Por Claudio Lovato, jornalista e escritor –
Eram dois sujeitos: um, mais jovem, magro, de cabeça raspada quase a zero; o outro, alto e grisalho. Bebiam cerveja no boteco.
“É triste ver pessoas se transformarem, aos 50 anos, naquilo que elas mais combatiam quando tinham 20”, disse o mais jovem.
“Mais triste é ver pessoas, aos 50, tentando continuar a ser aquilo que eram quando tinham 20”, rebateu o grisalho.

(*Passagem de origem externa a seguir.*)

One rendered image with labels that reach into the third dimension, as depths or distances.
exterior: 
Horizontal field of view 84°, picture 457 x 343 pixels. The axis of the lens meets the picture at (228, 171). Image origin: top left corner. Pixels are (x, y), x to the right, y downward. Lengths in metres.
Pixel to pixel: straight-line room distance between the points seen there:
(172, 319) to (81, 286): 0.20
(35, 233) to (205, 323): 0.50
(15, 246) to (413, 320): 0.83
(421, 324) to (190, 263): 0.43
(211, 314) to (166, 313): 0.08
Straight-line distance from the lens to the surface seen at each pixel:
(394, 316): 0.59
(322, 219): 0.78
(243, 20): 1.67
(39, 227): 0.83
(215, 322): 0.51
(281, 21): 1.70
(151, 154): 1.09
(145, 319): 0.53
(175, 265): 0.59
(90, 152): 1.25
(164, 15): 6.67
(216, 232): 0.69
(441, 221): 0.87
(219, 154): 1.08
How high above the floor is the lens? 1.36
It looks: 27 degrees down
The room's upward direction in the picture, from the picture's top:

“Do envelhecimento do corpo, ninguém escapa. Mas o espírito… O espírito é jovem enquanto existe inconformismo”.
“Inconformismo…”
“Com a desigualdade, com a brutalidade.”
“Sei”.
“Com a perseguição, com a discriminação, com a opressão. Com o cinismo”.
O mais velho expirou um “Cai na real” enquanto fazia sinal para o funcionário do botequim trazer outra cerveja.
“A verdadeira velhice é reacionária”, disse o mais novo.
“’Verdadeira velhice’?”, perguntou o grisalho em claro tom de deboche, e depois caiu na risada.
“A velhice no sentido de cansaço, de rendição, de relativização de tudo”.
“O que você está chamando de cansaço, rendição e relativização é maturidade. Discernimento. Capacidade de compreender as coisas de forma mais ampla”.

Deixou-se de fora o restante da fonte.